Many won’t like that (sports fans?), but they’ll probably accept it in exchange
for re-starting the economy. But what about political changes? How much government will Americans accept or
desire?
Democrats
flipped the House of Representatives in 2018, relying on
health care as a way of attracting suburban women and people of color. The
pandemic assures the push for improved health coverage will play a central role
in the 2020
campaign and in the next session
of Congress. Once the emergency ends, will Republican resistance to expanded
health insurance fade? We don’t know.
Many
Democrats will seek a larger
federal investment in the health care system. That
means lots of money for assembling and maintaining government stockpiles of
medical equipment. Will anybody suggest rolling back the Trump tax cuts for
financing such investment? Is doing such a thing “socialism?”
What
about unemployment
insurance? That’s
mostly funded by taxes on employers. In light of the record number of
unemployment claims, will
political and business leaders agree on a different
way of funding that
system? Would using general revenue and assessing higher taxes for that purpose
make sense? Debating the issue seems reasonable now.
The
Most Vulnerable
Many
of these questions center on what America does about issues faced for the first
time by middle-class people. How much “socialism” will they accept or want?

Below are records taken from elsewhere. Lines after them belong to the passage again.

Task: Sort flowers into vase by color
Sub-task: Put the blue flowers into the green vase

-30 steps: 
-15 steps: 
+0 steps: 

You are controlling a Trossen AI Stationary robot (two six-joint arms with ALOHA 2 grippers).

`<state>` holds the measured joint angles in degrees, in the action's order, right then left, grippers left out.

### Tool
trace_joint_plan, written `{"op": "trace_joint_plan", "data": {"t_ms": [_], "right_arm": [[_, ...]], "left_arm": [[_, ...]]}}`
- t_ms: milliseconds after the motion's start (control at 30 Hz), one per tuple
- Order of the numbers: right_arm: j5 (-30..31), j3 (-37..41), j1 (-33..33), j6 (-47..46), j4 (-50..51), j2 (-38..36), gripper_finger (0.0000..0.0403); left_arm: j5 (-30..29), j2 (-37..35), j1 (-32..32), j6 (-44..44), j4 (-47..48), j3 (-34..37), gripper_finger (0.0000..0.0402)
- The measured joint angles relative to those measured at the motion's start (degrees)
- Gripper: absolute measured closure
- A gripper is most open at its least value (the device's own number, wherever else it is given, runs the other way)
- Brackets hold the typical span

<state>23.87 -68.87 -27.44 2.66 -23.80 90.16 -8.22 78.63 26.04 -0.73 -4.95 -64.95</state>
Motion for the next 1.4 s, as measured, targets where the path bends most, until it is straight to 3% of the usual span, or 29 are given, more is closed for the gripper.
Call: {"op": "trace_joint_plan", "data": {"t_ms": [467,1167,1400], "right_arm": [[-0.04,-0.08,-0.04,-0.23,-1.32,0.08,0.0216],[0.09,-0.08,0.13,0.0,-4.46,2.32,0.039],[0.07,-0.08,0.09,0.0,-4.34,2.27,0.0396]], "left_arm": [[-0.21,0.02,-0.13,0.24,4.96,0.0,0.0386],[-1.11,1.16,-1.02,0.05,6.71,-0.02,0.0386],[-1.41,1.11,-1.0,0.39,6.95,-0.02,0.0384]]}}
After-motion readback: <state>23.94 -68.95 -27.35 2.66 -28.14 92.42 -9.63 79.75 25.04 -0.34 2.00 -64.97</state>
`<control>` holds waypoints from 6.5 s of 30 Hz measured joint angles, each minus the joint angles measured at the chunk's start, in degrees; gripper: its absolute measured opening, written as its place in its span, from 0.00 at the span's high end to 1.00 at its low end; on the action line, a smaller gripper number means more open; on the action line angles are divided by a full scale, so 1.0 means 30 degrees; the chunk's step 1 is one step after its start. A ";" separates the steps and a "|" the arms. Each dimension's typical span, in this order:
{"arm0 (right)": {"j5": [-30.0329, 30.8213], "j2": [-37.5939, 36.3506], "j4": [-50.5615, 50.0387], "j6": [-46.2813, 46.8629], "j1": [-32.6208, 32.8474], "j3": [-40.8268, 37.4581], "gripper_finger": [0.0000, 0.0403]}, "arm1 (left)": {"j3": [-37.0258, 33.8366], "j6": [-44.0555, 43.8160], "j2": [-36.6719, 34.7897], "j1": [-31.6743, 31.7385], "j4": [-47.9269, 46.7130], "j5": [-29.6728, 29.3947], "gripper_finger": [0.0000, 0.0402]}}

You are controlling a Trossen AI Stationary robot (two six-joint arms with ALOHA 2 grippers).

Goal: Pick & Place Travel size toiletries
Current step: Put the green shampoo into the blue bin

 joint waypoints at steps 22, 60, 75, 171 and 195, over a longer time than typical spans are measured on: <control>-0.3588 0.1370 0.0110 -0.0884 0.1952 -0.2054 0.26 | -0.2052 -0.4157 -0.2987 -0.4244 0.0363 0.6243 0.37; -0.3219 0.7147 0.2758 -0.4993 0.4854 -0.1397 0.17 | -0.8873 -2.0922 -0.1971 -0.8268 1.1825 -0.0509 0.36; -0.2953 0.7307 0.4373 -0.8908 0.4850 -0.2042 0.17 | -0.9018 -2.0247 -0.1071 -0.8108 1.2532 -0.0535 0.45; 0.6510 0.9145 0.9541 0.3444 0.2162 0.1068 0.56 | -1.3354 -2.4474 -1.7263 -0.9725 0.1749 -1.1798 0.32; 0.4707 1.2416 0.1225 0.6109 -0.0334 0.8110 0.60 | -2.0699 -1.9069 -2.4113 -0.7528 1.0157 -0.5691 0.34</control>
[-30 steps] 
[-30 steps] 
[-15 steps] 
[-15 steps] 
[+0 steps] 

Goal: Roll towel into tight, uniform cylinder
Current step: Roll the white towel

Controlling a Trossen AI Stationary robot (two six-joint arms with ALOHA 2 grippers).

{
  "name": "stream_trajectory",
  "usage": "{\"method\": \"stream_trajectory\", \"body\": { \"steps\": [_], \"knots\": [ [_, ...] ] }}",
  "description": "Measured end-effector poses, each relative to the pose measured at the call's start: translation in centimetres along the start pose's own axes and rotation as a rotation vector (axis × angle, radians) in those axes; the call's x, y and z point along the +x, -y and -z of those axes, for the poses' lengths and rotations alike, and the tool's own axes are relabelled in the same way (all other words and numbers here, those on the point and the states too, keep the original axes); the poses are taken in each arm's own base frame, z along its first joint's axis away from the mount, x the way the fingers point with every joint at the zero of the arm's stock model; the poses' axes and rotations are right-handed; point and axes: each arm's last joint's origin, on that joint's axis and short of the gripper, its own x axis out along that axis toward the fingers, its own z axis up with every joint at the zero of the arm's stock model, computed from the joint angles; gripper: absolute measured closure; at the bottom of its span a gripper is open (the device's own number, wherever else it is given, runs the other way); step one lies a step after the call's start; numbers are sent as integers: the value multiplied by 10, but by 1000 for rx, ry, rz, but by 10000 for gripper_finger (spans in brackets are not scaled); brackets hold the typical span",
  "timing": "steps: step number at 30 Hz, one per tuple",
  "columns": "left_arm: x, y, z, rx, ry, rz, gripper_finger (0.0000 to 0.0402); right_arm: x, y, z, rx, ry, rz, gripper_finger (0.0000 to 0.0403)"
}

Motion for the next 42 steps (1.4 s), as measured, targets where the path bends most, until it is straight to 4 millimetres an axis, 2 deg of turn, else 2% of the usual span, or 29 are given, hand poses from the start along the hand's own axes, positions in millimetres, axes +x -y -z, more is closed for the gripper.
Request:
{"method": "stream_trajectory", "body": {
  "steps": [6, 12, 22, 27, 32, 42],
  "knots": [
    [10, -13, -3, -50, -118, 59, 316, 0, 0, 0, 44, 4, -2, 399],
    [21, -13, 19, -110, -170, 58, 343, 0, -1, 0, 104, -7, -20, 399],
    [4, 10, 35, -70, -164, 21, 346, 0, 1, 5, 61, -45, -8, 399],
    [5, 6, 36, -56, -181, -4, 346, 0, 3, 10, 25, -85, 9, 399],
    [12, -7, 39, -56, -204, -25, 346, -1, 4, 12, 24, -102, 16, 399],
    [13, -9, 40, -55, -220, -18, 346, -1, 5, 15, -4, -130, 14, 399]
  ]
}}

That’s a political question on
which the spotlight will fall in the months ahead. Another issue, however, lurks beneath
the surface. America has a population for whom the
issues raised by the pandemic were not new. They live with them every day and
have for a long time.
For this group, health insurance
often doesn’t exist. Visits to doctors don’t happen except in the direst
emergencies. Trips to food banks occur regularly, something
middle-class people recently experienced for the first time. These most
at-risk Americans need a voice in the political debate about “socialism.” Over
the next few months, in this space, we intend to give it to them.